20 Burton Hills Boulevard

 

 

Nashville, Tennessee

 

37215

(Address of Principal

Executive Offices)

 

(Zip Code)

 

 

 

 

(615) 665-1283

(Registrant’s Telephone Number, Including Area Code)

 

Not Applicable

(Former Name or Former Address, if Changed Since Last Report)

 

        Check the appropriate box below if the Form 8-K filing is intended to simultaneously satisfy the filing obligation of the registrant under any of the following provisions (see General Instruction A.2. below):

 

[  ]   Written communications pursuant to Rule 425 under the Securities Act (17 CFR 230.425)

[  ]   Soliciting material pursuant to Rule 14a-12 under the Exchange Act (17 CFR 240.14a-12)

[  ]   Pre-commencement communications pursuant to Rule 14d-2(b) under the Exchange Act (17 CFR 240.14d-2(b))
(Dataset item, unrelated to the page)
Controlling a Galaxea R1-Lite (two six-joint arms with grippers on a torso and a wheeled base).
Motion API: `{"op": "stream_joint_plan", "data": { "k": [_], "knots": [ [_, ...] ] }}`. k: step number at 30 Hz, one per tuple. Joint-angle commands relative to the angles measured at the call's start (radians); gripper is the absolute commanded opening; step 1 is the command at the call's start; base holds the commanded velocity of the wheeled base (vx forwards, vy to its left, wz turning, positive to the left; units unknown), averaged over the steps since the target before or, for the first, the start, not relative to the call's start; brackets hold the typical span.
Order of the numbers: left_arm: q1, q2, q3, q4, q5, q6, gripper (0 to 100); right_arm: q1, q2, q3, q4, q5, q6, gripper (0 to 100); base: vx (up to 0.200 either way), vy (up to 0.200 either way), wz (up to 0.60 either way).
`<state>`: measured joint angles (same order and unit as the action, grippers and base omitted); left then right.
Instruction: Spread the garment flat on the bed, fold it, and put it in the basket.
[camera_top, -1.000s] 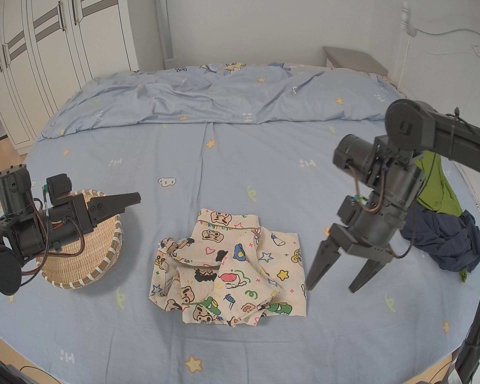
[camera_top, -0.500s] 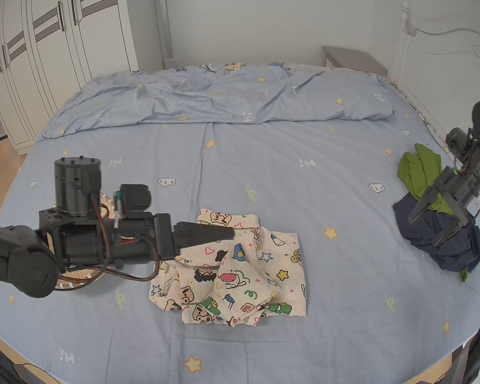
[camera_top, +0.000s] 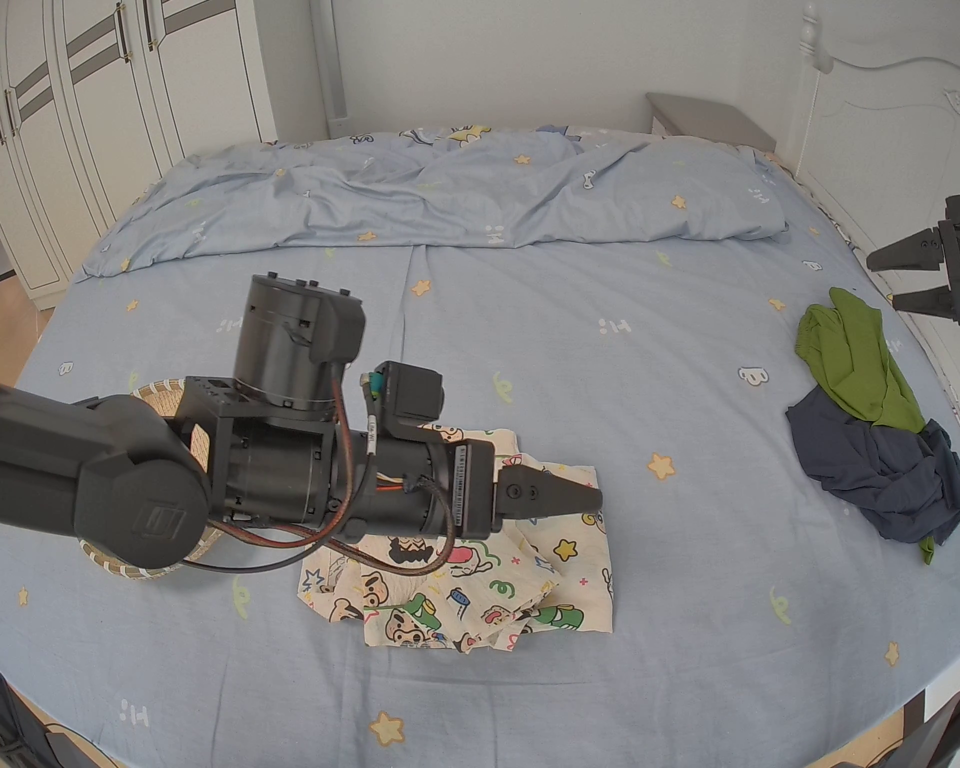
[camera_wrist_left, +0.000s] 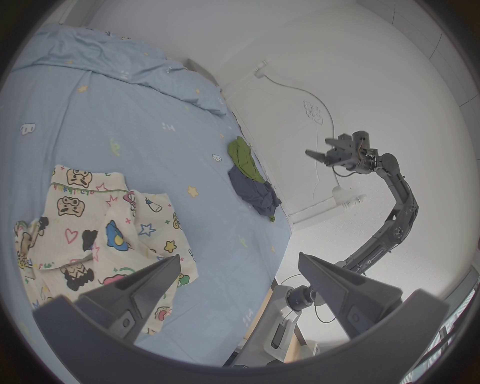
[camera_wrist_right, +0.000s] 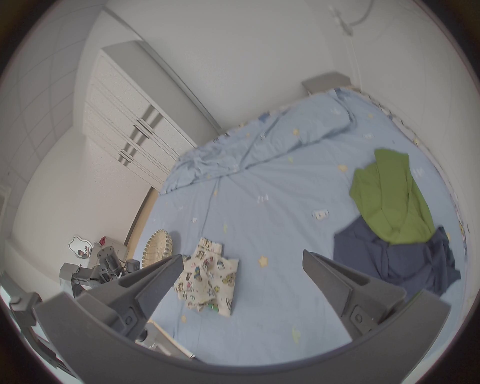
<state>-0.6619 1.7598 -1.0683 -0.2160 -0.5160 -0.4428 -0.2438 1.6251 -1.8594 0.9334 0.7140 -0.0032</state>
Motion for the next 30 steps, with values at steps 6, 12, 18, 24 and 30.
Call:
{"op": "stream_joint_plan", "data": {
  "k": [6, 12, 18, 24, 30],
  "knots": [
    [-0.114, 0.282, -0.211, 0.107, 0.053, 0.073, 100, 0.149, -0.286, 1.065, -1.329, 0.056, 0.305, 100, 0.0, 0.0, 0.0],
    [-0.117, 0.322, -0.283, 0.293, 0.054, 0.236, 100, 0.158, -0.287, 1.091, -1.368, 0.061, 0.305, 100, 0.0, 0.0, 0.0],
    [-0.114, 0.388, -0.383, 0.438, 0.056, 0.294, 100, 0.158, -0.306, 1.112, -1.366, 0.058, 0.304, 100, 0.0, 0.0, 0.0],
    [-0.108, 0.425, -0.433, 0.495, 0.059, 0.335, 100, 0.159, -0.306, 1.117, -1.366, 0.058, 0.304, 100, 0.0, 0.0, 0.0],
    [-0.087, 0.451, -0.475, 0.52, 0.067, 0.342, 100, 0.161, -0.307, 1.118, -1.366, 0.058, 0.302, 100, 0.0, 0.0, 0.0]
  ]
}}
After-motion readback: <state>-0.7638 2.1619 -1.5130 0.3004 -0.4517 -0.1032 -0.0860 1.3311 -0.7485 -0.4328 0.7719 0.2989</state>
[  ]   Pre-commencement communications pursuant to Rule 13e-4(c) under the Exchange Act (17 CFR 240.13e-4(c))

 


 

 

Item 1.01.  Entry into a Material Definitive Agreement.

  

        On June 29, 2012, AmSurg Corp. (the “Company”) entered into an amendment to its Revolving Credit Agreement, dated May 28, 2010, as amended (the “Revolving Credit Agreement”), with the lenders party thereto to, among other things, (i) extend the maturity date of the Revolving Credit Agreement to June 28, 2017, (ii) increase the borrowing limit by $25 million to $475 million, (iii) reduce the interest rate payable on amounts outstanding under the Revolving Credit Agreement by approximately 50 basis points and (iv) permit future investments in foreign subsidiaries.

 

        On June 29, 2012, the Company also amended its Note Purchase Agreement, dated May 28, 2010, as amended (the “Note Purchase Agreement”), with the noteholders named therein to permit future investments in foreign subsidiaries.   

 

        The foregoing summary of the amendments to the Revolving Credit Agreement and Note Purchase Agreement are subject to, and qualified in their entirety by, the full text of such amendments, which are attached hereto as Exhibits 10.1 and 10.2, and incorporated herein by reference.

 

Item 2.03.  Creation of a Direct Financial Obligation or an Obligation under an Off-Balance Sheet Arrangement of a Registrant.

 

        On June 29, 2012, the Company entered into an amendment to its Revolving Credit Agreement, the material terms and conditions of which are described in Item 1.01 of this Current Report on Form 8-K and are incorporated by reference into this Item 2.03.

 

        On June 29, 2012, the Company entered into an amendment to its Note Purchase Agreement, the material terms and conditions of which are described in Item 1.01 of this Current Report on Form 8-K and are incorporated by reference into this Item 2.03.

 

Item 9.01. Financial Statements and Exhibits.

 

        (d) Exhibits.  The following exhibits are filed as part of this report:

 

Exhibit 10.1

Fourth Amendment to Revolving Credit Agreement and Waiver, dated as of June 29, 2012, among AmSurg Corp., the banks and other financial institutions from time to time party thereto, and SunTrust Bank, in its capacity as Administrative Agent for the lenders.

 

 

Exhibit 10.2

Third Amendment to Note Purchase Agreement, dated as of June 29, 2012, among AmSurg Corp. and the holders of Notes party thereto.

 

 

 

 

 

2

 


 

 

 

SIGNATURES

 

            Pursuant to the requirements of the Securities Exchange Act of 1934, the registrant has duly caused this report to be signed on its behalf by the undersigned hereunto duly authorized.

 

 

AMSURG CORP.

 

 

 

By:

/s/ Claire M. Gulmi

 

 

Claire M. Gulmi

 

 

 

 

 

Executive Vice President and

 

 

Chief Financial Officer

 

 

(Principal Financial and Duly Authorized Officer)

 

 

 

Date:   June 29, 2012

 

 

 

 

 

 

 

 

 

 

 

 

 

3

 


 

 

 

INDEX TO EXHIBITS

 

Exhibit

 

 

Number

 

Description

 

 

 

10.1

 

Fourth Amendment to Revolving Credit Agreement and Waiver, dated as of June 29, 2012, among AmSurg Corp., the banks and other financial institutions from time to time party thereto, and SunTrust Bank, in its capacity as Administrative Agent for the lenders.

 

 

 

10.2

 

Third Amendment to Note Purchase Agreement, dated as of June 29, 2012, among AmSurg Corp. and the holders of Notes party thereto.